(WHAT TO PRODUCE)
Each line below should be set down again unchanged.

*** INPUT MATERIAL ***

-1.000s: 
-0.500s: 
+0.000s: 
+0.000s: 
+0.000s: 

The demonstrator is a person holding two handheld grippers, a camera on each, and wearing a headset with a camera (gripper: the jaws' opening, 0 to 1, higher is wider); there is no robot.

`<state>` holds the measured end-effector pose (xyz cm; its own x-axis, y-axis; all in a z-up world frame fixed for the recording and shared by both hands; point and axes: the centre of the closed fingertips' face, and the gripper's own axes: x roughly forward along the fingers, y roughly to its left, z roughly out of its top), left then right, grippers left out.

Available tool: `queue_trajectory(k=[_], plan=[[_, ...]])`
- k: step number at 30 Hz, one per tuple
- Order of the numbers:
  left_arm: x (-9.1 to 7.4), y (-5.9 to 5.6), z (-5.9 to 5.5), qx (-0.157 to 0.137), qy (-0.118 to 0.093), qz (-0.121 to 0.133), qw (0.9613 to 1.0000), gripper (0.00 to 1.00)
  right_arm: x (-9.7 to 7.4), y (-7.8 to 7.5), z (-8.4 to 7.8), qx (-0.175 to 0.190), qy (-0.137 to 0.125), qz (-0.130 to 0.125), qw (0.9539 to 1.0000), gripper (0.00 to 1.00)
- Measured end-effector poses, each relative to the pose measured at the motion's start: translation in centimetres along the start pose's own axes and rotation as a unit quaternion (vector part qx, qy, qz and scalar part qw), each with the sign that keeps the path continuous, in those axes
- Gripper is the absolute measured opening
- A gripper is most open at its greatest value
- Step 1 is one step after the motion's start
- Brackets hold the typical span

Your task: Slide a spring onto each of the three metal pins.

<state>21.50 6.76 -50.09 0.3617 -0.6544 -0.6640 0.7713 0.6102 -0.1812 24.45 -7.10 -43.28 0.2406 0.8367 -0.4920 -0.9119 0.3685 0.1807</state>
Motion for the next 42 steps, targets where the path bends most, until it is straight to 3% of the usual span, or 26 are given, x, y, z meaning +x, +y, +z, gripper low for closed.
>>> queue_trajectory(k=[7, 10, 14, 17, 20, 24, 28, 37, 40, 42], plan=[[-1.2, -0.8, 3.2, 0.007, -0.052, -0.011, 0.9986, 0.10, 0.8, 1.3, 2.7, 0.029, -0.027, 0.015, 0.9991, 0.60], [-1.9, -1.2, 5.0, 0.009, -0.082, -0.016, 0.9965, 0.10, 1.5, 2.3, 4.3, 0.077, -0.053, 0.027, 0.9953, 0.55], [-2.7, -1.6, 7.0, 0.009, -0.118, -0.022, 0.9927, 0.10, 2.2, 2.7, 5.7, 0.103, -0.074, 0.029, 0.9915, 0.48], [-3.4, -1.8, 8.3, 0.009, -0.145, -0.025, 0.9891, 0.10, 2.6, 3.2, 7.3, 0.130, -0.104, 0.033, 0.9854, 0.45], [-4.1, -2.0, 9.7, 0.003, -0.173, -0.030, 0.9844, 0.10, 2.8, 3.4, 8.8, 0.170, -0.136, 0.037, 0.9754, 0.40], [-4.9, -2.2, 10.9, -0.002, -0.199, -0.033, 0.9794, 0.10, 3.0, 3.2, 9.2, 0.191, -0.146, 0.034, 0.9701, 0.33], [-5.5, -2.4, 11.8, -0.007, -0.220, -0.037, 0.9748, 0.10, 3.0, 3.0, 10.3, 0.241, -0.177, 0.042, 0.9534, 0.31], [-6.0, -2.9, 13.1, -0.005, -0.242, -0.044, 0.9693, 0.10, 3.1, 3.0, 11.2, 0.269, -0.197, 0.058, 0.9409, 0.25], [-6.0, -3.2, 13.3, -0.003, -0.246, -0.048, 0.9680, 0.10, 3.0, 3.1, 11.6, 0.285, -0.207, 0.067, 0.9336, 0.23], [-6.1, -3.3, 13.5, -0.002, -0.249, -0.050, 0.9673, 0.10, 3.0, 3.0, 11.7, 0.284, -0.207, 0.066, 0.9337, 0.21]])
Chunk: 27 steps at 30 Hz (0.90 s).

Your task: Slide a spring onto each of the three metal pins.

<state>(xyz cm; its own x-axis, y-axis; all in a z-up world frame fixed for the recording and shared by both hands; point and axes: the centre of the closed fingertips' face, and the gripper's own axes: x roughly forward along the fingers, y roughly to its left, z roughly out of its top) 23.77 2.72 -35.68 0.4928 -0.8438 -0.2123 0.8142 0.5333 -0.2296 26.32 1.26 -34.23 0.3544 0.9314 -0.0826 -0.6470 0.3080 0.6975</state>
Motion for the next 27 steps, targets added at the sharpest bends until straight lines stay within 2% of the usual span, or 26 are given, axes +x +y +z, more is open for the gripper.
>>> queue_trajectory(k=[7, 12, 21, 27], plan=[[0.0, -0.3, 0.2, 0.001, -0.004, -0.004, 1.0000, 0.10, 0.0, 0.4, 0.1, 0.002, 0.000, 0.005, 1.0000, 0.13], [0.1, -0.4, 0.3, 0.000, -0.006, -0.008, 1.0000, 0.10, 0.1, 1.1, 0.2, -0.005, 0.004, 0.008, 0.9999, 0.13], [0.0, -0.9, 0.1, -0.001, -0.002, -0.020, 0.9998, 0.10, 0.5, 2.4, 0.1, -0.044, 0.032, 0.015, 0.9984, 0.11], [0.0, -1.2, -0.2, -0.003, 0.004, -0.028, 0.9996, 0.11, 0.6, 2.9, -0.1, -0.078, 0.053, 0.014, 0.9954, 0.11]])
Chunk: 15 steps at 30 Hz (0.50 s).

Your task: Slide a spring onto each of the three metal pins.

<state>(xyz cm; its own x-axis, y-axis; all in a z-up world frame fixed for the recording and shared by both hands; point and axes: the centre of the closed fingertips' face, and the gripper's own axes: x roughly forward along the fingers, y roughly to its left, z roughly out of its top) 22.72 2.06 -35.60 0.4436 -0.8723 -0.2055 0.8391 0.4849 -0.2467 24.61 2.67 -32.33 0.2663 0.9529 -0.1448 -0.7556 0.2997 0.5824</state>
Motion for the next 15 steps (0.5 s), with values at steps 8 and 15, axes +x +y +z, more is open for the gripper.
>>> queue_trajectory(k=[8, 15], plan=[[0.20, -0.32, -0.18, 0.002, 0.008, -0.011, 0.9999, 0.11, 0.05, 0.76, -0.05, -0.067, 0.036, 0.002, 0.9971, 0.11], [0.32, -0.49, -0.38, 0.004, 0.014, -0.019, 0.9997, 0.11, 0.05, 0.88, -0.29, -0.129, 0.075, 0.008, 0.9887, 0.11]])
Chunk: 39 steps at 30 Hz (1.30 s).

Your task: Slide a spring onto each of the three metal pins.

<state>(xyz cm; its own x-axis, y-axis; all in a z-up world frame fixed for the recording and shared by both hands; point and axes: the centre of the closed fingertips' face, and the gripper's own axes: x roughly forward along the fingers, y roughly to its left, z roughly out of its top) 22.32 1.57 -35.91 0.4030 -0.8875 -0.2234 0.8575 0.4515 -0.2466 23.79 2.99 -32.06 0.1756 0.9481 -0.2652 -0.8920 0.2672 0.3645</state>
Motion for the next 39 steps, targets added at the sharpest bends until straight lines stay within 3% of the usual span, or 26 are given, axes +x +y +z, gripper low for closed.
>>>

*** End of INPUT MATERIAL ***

(EXERCISE RESULT)
-1.000s: 
-0.500s: 
+0.000s: 
+0.000s: 
+0.000s: 

The demonstrator is a person holding two handheld grippers, a camera on each, and wearing a headset with a camera (gripper: the jaws' opening, 0 to 1, higher is wider); there is no robot.

`<state>` holds the measured end-effector pose (xyz cm; its own x-axis, y-axis; all in a z-up world frame fixed for the recording and shared by both hands; point and axes: the centre of the closed fingertips' face, and the gripper's own axes: x roughly forward along the fingers, y roughly to its left, z roughly out of its top), left then right, grippers left out.

Available tool: `queue_trajectory(k=[_], plan=[[_, ...]])`
- k: step number at 30 Hz, one per tuple
- Order of the numbers:
  left_arm: x (-9.1 to 7.4), y (-5.9 to 5.6), z (-5.9 to 5.5), qx (-0.157 to 0.137), qy (-0.118 to 0.093), qz (-0.121 to 0.133), qw (0.9613 to 1.0000), gripper (0.00 to 1.00)
  right_arm: x (-9.7 to 7.4), y (-7.8 to 7.5), z (-8.4 to 7.8), qx (-0.175 to 0.190), qy (-0.137 to 0.125), qz (-0.130 to 0.125), qw (0.9539 to 1.0000), gripper (0.00 to 1.00)
- Measured end-effector poses, each relative to the pose measured at the motion's start: translation in centimetres along the start pose's own axes and rotation as a unit quaternion (vector part qx, qy, qz and scalar part qw), each with the sign that keeps the path continuous, in those axes
- Gripper is the absolute measured opening
- A gripper is most open at its greatest value
- Step 1 is one step after the motion's start
- Brackets hold the typical span

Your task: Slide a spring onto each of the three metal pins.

<state>21.50 6.76 -50.09 0.3617 -0.6544 -0.6640 0.7713 0.6102 -0.1812 24.45 -7.10 -43.28 0.2406 0.8367 -0.4920 -0.9119 0.3685 0.1807</state>
Motion for the next 42 steps, targets where the path bends most, until it is straight to 3% of the usual span, or 26 are given, x, y, z meaning +x, +y, +z, gripper low for closed.
>>> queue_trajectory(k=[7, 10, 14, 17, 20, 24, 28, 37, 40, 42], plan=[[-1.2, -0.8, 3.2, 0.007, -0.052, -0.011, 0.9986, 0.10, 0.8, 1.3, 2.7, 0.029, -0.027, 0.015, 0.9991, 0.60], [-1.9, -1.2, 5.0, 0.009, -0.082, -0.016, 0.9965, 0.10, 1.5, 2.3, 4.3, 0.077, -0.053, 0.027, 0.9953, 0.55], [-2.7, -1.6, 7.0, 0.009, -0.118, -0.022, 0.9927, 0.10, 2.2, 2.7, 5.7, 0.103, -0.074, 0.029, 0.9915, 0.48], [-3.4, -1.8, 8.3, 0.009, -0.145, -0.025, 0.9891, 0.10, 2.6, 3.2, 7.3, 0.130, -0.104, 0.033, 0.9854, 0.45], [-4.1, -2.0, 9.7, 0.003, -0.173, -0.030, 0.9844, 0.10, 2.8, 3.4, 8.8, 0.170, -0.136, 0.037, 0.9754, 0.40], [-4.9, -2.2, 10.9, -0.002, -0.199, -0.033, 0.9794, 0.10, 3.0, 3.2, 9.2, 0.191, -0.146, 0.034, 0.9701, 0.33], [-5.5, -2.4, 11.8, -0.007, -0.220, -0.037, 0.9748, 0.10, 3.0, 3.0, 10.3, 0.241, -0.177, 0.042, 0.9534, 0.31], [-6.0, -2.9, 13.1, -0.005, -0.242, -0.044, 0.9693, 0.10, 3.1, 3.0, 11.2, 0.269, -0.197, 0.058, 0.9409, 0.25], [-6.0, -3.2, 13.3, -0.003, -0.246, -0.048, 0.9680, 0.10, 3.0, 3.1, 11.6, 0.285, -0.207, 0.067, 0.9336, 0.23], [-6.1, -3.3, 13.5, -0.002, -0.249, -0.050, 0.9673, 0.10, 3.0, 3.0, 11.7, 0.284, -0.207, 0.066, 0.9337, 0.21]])
Chunk: 27 steps at 30 Hz (0.90 s).

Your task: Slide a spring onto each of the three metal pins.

<state>(xyz cm; its own x-axis, y-axis; all in a z-up world frame fixed for the recording and shared by both hands; point and axes: the centre of the closed fingertips' face, and the gripper's own axes: x roughly forward along the fingers, y roughly to its left, z roughly out of its top) 23.77 2.72 -35.68 0.4928 -0.8438 -0.2123 0.8142 0.5333 -0.2296 26.32 1.26 -34.23 0.3544 0.9314 -0.0826 -0.6470 0.3080 0.6975</state>
Motion for the next 27 steps, targets added at the sharpest bends until straight lines stay within 2% of the usual span, or 26 are given, axes +x +y +z, more is open for the gripper.
>>> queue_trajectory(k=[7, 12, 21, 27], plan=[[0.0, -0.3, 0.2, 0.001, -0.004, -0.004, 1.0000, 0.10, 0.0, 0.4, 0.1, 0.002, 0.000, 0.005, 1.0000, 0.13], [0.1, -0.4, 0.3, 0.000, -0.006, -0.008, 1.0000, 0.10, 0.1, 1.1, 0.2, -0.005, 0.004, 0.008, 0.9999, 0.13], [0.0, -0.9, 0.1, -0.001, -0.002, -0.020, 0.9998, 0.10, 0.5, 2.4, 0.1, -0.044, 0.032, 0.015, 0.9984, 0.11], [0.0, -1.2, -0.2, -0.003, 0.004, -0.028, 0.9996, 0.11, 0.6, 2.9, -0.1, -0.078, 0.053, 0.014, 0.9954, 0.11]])
Chunk: 15 steps at 30 Hz (0.50 s).

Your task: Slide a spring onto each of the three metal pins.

<state>(xyz cm; its own x-axis, y-axis; all in a z-up world frame fixed for the recording and shared by both hands; point and axes: the centre of the closed fingertips' face, and the gripper's own axes: x roughly forward along the fingers, y roughly to its left, z roughly out of its top) 22.72 2.06 -35.60 0.4436 -0.8723 -0.2055 0.8391 0.4849 -0.2467 24.61 2.67 -32.33 0.2663 0.9529 -0.1448 -0.7556 0.2997 0.5824</state>
Motion for the next 15 steps (0.5 s), with values at steps 8 and 15, axes +x +y +z, more is open for the gripper.
>>> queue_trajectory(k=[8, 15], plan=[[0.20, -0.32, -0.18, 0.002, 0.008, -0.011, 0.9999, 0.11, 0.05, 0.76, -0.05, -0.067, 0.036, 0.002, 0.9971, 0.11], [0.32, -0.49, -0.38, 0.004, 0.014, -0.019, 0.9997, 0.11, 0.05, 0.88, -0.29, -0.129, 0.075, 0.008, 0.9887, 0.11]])
Chunk: 39 steps at 30 Hz (1.30 s).

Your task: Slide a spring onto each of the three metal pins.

<state>(xyz cm; its own x-axis, y-axis; all in a z-up world frame fixed for the recording and shared by both hands; point and axes: the centre of the closed fingertips' face, and the gripper's own axes: x roughly forward along the fingers, y roughly to its left, z roughly out of its top) 22.32 1.57 -35.91 0.4030 -0.8875 -0.2234 0.8575 0.4515 -0.2466 23.79 2.99 -32.06 0.1756 0.9481 -0.2652 -0.8920 0.2672 0.3645</state>
Motion for the next 39 steps, targets added at the sharpest bends until straight lines stay within 3% of the usual span, or 26 are given, axes +x +y +z, gripper low for closed.
>>>

This answer requires no additional content.